My sister — although it’s the smallest possible sample — tingles a spidey-sense. How many people interact with the web on Android through the Google app alone? How do we investigate this hypothesis further?

But who cares. The Google app is essentially just a wrapper for Chrome. Except you don’t get your nice coloured URL bar or your “save to home screen” menu option, and I haven’t ever seen a PWA install dialog. I have seen notification request dialogs, but all the PWA install goodies you get through the web manifest appear to be missing.

The Google App, “Powered by Chrome”. But not Chrome. No “save to home screen” option, no PWA install dialogs.

Oh and by the way, the Sony Xperia Google widget I saw auto-inserted spaces when I was trying to type a web address (which I haven’t seen happen on the Samsung or Google launcher widgets). Try reaching an un-google-able URL through an interface like that.

At the same time, developers have been pointing out that a large amount of users also interact with the web though Android web-views as well, most notably in the Facebook in-app browser.
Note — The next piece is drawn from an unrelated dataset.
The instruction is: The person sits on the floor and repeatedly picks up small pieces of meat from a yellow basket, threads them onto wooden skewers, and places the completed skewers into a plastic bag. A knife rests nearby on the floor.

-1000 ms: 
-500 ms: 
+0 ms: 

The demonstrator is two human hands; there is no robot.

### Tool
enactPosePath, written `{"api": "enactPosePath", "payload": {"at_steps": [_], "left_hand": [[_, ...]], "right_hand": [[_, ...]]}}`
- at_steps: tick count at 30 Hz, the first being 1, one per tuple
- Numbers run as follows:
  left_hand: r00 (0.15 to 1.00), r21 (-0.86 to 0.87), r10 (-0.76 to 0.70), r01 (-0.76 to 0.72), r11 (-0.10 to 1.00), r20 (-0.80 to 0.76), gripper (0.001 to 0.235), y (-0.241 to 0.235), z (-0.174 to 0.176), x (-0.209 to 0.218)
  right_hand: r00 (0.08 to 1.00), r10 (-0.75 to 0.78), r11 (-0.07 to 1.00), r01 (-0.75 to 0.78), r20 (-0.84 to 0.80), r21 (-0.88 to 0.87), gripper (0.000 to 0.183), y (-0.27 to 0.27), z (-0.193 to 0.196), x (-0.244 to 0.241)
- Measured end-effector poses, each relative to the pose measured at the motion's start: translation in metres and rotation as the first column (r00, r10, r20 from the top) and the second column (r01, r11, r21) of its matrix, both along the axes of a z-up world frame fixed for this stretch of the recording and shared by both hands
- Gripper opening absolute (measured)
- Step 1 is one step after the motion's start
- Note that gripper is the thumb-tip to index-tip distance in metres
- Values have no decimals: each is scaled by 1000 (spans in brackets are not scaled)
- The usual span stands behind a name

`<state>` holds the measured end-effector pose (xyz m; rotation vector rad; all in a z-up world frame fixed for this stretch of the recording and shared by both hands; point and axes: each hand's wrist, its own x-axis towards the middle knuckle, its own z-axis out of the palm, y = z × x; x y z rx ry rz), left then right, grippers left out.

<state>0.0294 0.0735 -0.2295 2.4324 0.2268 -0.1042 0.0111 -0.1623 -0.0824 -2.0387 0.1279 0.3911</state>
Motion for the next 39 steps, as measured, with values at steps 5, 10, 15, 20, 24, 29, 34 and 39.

Again, this is full strength, evergreen Chromium, but with watered down PWA capabilities — no “save to home screen”, no install banners.

Google Analytics has been differentiating Android webview from Chrome only very recently.

While it might be an oversight in the Google App, Facebook has proved again and again that they’d rather keep you in the Facebook world, so why tempt people to install apps that take you out of it? We might wait a very long time for PWA install dialogs to appear in a site visited in-app in Facebook.

But aside from Facebook, do Android users think Chrome when they think web? Or do they just type in the Google bar? To me that sounds like a question only a web developer would ask. When the multi-bar is on your home screen, why search for an app. We need some real statistics separating Chrome from Google App web use, and that seems pretty hard to come by.

Now that PWAs are a real thing (a lumpy, not quite baked thing, perhaps), I hope the Chrome team convince the Google App team to also support all of the web manifest and install features of PWAs.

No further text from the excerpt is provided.